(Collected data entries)
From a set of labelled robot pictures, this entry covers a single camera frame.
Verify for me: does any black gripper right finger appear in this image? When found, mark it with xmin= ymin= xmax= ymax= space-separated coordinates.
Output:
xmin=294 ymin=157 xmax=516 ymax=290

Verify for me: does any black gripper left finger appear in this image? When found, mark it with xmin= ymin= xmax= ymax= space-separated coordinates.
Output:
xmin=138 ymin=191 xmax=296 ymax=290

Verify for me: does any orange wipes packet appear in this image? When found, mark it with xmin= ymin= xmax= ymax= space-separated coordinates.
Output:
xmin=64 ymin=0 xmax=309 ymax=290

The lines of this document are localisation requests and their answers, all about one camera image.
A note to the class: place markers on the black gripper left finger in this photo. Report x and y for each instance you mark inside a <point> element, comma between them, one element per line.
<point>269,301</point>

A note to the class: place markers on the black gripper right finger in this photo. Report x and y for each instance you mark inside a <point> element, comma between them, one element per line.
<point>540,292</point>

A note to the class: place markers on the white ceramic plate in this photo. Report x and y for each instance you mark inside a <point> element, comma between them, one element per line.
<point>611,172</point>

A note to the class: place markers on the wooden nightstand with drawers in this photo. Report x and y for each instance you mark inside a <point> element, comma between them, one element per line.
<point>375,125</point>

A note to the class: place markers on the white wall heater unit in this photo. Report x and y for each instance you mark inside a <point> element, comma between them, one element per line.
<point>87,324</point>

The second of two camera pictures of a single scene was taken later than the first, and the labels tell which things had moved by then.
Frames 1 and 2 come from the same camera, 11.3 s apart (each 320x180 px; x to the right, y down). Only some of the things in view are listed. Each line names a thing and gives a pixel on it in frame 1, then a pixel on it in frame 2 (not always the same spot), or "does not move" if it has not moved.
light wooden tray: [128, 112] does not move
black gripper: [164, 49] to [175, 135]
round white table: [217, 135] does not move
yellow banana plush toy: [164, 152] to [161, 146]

EXERCISE DIRECTIONS: From the entries above, extract only the lines running from the one containing "Verify for me: does any orange" through the one containing "<point>269,301</point>", inclusive.

RESPONSE:
Verify for me: does any orange wipes packet appear in this image? When found, mark it with xmin= ymin= xmax= ymax= space-separated coordinates.
Output:
xmin=64 ymin=0 xmax=309 ymax=290

The lines of this document are localisation requests and their answers, all about one camera image.
A note to the class: place markers on the black gripper left finger in this photo. Report x and y for each instance you mark inside a <point> element, comma between them, one element per line.
<point>269,301</point>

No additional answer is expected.